Integrin activation

The ability of rolling leukocytes to arrest on target endothelial sites depends on rapid activation of their integrins. Studying LFA-1 activation as a paradigm for leukocyte integrins, we find that rapid LFA-1 activation by endothelial-displayed chemokines involves local GPCR signals which trigger conformational rearrangements of the integrin within millisecond contacts (Scheme 1). These spatially confined events involve the cytoskeletal regulatory GTPases RhoA and Rap-1 and require proper integrin activation and anchorage to the cortical actin cytoskeleton via cytoskeletal linkers such as talin and Kindlin-3. An inherited integrin activation deficiency identified by us, termed LAD-III, is linked to deficiency in Kindlin-3, a hematopoietic member of the Kindlin adaptor family. A possible crosstalk between chemokine stimulated Rap-1 and RhoA GTPases and these integrin cytoskeletal linkers and their associated effectors is currently under investigation in both normal and malignant lymphocytes.

Scheme 1 A proposed model for rapid integrin activation by endothelial-immobilized chemokines. Flow chamber analysis is shown in movies 3 and 4. Bidirectional activation switches the integrin (LFA-1 in this demonstration) from an inactive bent state to an extended state within 0.1 sec (step 1). This critical event primes the integrin to bind its endothelial ligand and undergo a further conformational shift (step 2, depicted by the red star). This activation of the integrin headpiece is stabilized by further separation of the integrin subunit tails (step 3). Associations of the integrin subunit tails with talin and additional adaptors provide critical mechanical stabilization of the nascent adhesive bond.

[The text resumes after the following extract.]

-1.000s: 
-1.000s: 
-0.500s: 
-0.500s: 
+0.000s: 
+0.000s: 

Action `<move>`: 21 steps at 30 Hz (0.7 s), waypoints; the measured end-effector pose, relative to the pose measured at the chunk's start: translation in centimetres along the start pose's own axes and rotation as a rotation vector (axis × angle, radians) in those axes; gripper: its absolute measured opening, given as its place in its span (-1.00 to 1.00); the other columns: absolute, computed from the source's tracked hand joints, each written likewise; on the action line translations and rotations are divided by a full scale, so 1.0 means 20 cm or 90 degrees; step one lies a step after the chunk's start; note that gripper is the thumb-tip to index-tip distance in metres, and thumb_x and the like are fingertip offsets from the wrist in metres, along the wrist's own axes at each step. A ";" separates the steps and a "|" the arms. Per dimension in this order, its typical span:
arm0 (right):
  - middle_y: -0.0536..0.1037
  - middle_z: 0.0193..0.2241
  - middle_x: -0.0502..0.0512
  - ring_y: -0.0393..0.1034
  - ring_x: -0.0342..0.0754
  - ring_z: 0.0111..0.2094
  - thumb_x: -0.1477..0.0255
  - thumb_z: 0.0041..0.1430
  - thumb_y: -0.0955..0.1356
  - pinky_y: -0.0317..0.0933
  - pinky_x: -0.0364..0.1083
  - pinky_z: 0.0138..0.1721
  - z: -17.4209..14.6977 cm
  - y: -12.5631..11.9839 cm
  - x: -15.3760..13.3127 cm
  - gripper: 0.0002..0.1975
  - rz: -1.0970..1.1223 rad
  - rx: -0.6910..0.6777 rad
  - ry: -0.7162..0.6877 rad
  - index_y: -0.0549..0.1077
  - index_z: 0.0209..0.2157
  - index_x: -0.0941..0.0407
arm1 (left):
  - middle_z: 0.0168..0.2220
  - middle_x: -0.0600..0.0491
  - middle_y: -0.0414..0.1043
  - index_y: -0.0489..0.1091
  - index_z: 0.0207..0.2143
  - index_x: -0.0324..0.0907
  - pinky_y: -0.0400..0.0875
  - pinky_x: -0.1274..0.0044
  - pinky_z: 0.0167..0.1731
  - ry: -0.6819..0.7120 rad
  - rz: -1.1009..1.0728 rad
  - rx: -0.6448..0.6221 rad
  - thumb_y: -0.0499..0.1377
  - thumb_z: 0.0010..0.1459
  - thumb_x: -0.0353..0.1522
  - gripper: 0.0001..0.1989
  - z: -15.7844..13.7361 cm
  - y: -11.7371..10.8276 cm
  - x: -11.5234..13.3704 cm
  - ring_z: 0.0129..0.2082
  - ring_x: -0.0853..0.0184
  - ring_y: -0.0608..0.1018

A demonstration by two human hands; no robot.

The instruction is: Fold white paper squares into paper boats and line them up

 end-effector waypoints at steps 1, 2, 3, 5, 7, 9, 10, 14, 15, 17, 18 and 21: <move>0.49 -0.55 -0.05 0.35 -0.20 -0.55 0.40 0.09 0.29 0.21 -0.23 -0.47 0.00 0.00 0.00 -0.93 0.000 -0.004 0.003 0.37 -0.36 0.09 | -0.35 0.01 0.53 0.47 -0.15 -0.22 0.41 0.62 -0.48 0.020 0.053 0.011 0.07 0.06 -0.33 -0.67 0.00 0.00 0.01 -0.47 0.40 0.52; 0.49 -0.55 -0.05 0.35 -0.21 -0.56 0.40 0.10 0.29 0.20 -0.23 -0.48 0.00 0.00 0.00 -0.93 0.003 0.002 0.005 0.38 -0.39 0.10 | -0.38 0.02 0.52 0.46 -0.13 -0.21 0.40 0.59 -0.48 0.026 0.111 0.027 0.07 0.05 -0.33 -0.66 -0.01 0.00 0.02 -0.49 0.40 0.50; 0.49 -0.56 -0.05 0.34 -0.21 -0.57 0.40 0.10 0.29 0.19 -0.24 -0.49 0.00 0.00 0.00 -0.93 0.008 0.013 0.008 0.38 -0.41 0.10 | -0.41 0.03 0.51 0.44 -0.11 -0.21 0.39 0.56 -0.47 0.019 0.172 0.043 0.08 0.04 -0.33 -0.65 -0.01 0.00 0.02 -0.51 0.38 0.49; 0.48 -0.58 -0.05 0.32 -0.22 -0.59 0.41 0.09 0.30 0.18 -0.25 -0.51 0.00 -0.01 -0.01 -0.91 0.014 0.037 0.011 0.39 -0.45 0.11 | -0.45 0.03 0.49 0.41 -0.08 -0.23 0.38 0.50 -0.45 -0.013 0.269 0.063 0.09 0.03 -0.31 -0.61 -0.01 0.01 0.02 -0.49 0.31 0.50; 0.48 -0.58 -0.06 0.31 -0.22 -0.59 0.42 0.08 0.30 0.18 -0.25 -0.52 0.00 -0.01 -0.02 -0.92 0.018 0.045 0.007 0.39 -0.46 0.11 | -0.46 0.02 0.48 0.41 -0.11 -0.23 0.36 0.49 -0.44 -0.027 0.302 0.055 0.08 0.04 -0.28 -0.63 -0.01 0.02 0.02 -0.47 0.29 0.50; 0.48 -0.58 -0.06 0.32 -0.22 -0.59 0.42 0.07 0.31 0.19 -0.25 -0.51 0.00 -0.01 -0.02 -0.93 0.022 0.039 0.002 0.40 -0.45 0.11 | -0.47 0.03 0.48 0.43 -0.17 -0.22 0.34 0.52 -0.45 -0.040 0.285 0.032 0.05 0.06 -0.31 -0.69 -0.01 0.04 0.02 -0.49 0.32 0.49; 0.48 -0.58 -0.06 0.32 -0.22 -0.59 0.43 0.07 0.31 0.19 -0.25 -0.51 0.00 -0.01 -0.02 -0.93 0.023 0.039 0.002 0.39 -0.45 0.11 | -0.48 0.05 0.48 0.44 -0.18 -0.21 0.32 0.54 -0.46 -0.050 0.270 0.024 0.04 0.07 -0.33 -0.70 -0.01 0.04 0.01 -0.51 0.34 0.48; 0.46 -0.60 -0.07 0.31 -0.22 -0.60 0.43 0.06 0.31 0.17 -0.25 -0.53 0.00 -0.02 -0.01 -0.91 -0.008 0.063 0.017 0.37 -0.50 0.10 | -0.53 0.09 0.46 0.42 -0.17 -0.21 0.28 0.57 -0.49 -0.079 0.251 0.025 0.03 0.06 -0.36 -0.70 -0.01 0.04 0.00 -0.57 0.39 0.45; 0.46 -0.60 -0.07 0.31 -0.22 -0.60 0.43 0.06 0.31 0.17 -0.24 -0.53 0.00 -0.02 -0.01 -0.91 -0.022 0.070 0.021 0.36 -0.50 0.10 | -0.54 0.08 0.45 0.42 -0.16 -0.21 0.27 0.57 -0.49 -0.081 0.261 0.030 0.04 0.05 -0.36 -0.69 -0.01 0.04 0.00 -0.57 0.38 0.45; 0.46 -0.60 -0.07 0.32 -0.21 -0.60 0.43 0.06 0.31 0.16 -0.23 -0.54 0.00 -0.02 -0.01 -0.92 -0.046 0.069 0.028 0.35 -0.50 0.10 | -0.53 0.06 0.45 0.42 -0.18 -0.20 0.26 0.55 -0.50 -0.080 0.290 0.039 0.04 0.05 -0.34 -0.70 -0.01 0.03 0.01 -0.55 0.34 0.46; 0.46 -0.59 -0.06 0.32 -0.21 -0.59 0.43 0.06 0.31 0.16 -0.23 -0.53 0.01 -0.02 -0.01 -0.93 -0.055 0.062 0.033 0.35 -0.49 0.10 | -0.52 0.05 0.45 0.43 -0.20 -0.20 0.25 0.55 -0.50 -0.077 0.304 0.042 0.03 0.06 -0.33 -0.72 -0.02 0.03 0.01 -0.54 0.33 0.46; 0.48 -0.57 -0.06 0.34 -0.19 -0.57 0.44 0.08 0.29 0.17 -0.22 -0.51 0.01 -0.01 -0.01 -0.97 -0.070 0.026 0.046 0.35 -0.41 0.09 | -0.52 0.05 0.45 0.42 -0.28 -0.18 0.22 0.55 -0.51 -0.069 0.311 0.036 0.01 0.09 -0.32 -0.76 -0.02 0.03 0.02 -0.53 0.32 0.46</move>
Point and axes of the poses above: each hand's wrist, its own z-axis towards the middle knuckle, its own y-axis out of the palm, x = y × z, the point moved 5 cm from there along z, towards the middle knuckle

The GTPase RhoA was previously implicated in CCL21-triggered LFA-1 affinity triggering in T lymphocytes and in LFA-1 dependent adhesion strengthening to ICAM-1. In a follow up study, in collaboration with C. Laudanna (Verona) we showed that a specific RhoA 23/40 effector region is vital for the earliest LFA-1 dependent arrests of lymphocytes on HEVs. Blocking the RhoA 23/40 region in human T lymphocytes in vitro impaired the subsecond CXCL12-triggered LFA-1 mediated T cell arrest on ICAM-1 by preventing the induction of an extended LFA-1 conformational state. Our results collectively suggest that the 23/40 region of RhoA regulates chemokine induced inside-out LFA-1 extension prior to ligand binding, but is not required for a variety of non chemokine signals that strengthen LFA-1-ICAM-1 bonds via outside in conformational changes, such as TCR signals.